## TASK REQUIREMENTS
Each line below with the word "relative" needs to be copied.

## EXTRACTED RECORDS
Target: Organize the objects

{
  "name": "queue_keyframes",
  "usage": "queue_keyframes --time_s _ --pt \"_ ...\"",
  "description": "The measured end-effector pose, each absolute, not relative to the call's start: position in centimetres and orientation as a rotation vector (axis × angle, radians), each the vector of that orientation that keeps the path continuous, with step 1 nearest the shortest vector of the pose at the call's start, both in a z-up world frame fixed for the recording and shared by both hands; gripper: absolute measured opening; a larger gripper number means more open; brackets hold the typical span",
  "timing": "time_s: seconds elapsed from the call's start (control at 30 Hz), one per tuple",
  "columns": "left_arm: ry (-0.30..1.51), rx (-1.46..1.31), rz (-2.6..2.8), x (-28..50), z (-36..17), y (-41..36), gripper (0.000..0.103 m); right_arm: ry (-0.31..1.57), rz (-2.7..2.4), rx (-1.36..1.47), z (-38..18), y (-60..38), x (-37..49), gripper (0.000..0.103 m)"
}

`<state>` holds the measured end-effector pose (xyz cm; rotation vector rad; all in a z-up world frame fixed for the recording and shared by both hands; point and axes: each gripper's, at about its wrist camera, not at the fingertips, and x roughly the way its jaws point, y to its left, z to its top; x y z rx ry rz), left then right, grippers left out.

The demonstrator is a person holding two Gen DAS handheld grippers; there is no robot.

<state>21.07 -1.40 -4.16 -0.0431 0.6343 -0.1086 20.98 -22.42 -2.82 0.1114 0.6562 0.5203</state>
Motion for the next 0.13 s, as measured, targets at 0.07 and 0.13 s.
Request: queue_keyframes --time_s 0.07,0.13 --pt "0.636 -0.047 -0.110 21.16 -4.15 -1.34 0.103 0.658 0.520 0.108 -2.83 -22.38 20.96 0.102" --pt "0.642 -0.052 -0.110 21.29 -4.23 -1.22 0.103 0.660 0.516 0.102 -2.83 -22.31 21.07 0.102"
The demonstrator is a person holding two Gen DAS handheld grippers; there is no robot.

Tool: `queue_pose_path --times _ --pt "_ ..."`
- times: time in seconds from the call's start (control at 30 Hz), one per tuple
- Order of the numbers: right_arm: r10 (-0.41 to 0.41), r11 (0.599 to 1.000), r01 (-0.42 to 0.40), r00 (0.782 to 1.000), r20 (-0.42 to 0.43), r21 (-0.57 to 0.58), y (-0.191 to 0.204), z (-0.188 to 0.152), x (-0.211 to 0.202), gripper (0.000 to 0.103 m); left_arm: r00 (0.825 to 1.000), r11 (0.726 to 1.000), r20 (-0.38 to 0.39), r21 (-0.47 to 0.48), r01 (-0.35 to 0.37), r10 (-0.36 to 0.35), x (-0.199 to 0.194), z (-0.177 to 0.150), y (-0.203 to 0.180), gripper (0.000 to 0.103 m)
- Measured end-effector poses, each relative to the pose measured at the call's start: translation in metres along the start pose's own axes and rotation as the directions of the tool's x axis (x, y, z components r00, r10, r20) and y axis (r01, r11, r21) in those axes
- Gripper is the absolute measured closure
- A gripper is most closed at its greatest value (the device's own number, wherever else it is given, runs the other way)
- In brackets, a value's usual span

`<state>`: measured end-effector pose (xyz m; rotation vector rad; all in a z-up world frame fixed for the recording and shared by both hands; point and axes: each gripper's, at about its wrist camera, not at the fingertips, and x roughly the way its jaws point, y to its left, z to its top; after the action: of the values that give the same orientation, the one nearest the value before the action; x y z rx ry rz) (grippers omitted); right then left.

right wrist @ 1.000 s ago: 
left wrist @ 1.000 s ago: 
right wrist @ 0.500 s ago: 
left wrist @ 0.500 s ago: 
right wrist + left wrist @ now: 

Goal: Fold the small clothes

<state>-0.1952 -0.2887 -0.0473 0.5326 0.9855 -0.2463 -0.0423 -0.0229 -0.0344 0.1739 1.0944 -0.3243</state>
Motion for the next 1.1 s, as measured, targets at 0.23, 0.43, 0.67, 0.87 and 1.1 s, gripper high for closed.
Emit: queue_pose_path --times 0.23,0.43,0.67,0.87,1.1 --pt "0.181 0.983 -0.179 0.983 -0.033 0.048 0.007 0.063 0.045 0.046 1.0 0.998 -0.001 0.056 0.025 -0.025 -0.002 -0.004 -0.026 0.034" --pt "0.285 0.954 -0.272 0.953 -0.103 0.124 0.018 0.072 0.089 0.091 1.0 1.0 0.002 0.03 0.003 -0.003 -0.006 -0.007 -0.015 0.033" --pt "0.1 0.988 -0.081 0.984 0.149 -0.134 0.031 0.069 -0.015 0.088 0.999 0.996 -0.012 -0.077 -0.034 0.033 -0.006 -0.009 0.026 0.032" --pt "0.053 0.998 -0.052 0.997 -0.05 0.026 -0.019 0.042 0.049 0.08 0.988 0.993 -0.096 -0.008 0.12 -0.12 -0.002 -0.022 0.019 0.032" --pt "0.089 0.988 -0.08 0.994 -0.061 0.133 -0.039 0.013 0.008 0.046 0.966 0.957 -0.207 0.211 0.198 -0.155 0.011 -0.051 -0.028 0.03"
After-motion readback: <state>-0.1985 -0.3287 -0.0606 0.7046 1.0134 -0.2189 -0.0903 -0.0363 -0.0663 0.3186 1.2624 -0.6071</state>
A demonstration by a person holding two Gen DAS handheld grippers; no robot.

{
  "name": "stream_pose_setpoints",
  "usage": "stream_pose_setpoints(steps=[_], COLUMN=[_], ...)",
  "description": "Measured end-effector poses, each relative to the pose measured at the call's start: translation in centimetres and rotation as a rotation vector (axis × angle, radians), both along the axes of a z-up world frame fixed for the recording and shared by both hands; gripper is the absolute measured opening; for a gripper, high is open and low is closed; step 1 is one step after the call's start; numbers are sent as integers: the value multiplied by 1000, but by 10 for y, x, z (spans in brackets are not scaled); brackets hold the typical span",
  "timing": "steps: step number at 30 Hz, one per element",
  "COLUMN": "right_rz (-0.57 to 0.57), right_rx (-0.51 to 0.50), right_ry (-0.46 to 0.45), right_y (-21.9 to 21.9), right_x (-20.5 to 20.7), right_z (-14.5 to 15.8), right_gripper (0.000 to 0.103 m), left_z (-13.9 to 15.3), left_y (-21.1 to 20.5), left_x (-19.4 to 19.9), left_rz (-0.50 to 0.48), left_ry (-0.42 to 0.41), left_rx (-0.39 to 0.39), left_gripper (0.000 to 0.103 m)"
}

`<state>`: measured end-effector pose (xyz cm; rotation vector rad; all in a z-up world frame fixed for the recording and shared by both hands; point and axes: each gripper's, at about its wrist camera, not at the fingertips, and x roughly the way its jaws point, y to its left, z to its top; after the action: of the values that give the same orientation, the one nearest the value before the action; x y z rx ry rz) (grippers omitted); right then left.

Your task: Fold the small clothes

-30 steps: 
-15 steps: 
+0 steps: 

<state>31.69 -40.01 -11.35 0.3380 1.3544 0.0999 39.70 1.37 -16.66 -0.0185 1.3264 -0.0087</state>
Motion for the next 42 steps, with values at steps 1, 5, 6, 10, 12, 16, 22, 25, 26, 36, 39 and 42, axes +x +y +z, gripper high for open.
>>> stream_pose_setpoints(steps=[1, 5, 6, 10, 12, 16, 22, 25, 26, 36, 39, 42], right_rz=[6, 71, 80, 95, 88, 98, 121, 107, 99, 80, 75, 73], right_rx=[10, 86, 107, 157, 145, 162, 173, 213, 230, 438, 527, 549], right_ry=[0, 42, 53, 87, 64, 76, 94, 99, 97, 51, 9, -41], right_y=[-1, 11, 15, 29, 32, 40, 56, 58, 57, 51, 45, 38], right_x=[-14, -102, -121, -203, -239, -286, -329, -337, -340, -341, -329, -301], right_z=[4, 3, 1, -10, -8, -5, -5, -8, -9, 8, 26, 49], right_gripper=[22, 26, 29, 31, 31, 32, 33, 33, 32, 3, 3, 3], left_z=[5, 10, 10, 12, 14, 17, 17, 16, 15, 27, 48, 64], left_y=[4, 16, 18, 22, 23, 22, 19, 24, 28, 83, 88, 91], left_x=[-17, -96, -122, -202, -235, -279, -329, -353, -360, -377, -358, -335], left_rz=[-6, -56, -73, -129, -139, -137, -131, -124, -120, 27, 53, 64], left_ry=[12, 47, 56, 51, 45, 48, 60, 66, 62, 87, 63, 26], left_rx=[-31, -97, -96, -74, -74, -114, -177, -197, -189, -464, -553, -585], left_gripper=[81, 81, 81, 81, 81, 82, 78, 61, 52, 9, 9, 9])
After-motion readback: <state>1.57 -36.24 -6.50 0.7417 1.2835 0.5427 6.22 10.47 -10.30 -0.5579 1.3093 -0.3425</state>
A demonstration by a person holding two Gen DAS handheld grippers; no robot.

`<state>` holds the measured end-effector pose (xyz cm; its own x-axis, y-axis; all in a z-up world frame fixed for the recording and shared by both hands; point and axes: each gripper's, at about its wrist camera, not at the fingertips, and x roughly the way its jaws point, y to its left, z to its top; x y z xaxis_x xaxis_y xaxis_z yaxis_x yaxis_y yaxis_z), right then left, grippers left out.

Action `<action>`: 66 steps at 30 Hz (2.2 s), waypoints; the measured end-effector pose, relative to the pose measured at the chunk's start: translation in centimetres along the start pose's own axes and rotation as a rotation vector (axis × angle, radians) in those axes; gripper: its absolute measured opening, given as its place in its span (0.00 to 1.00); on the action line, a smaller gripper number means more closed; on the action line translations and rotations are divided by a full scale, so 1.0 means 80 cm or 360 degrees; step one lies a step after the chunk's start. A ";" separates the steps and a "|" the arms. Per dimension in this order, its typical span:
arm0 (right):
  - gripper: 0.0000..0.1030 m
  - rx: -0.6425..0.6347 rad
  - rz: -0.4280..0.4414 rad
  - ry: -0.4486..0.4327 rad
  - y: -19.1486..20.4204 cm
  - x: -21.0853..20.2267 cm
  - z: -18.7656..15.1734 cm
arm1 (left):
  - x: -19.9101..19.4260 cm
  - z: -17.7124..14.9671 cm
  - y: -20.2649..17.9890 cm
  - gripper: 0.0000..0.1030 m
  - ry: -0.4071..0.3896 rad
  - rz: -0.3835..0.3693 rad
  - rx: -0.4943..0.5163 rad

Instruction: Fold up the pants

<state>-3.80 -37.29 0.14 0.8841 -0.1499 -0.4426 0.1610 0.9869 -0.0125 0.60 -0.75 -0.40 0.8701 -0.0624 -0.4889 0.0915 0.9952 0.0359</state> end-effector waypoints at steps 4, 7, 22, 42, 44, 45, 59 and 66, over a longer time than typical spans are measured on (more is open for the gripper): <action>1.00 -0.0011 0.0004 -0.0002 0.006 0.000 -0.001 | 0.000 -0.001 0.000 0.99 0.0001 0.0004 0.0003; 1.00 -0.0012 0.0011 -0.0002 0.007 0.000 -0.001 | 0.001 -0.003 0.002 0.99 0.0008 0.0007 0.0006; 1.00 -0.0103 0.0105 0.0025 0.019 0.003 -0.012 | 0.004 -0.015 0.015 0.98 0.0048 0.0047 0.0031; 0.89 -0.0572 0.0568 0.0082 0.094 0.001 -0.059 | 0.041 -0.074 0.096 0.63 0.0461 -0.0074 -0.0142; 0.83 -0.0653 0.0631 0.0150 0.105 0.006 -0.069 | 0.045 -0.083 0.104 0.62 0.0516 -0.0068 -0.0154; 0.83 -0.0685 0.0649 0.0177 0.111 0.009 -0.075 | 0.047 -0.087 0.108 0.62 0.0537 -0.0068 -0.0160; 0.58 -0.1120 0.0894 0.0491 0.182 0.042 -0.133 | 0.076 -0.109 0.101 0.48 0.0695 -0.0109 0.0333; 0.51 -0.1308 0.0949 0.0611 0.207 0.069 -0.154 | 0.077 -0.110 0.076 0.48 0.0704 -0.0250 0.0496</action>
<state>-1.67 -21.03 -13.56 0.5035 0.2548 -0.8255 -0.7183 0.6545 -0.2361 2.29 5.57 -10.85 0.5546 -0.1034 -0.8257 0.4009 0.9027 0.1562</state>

## RESULT BELOW
  "description": "The measured end-effector pose, each absolute, not relative to the call's start: position in centimetres and orientation as a rotation vector (axis × angle, radians), each the vector of that orientation that keeps the path continuous, with step 1 nearest the shortest vector of the pose at the call's start, both in a z-up world frame fixed for the recording and shared by both hands; gripper: absolute measured opening; a larger gripper number means more open; brackets hold the typical span",
- Measured end-effector poses, each relative to the pose measured at the call's start: translation in metres along the start pose's own axes and rotation as the directions of the tool's x axis (x, y, z components r00, r10, r20) and y axis (r01, r11, r21) in those axes
  "description": "Measured end-effector poses, each relative to the pose measured at the call's start: translation in centimetres and rotation as a rotation vector (axis × angle, radians), both along the axes of a z-up world frame fixed for the recording and shared by both hands; gripper is the absolute measured opening; for a gripper, high is open and low is closed; step 1 is one step after the call's start; numbers are sent as integers: the value multiplied by 1000, but by 10 for y, x, z (spans in brackets are not scaled); brackets hold the typical span",
Action `<action>`: 66 steps at 30 Hz (2.2 s), waypoints; the measured end-effector pose, relative to the pose measured at the chunk's start: translation in centimetres along the start pose's own axes and rotation as a rotation vector (axis × angle, radians) in those axes; gripper: its absolute measured opening, given as its place in its span (0.00 to 1.00); on the action line, a smaller gripper number means more closed; on the action line translations and rotations are divided by a full scale, so 1.0 means 80 cm or 360 degrees; step one lies a step after the chunk's start. A ";" separates the steps and a "|" the arms. Per dimension in this order, its typical span:

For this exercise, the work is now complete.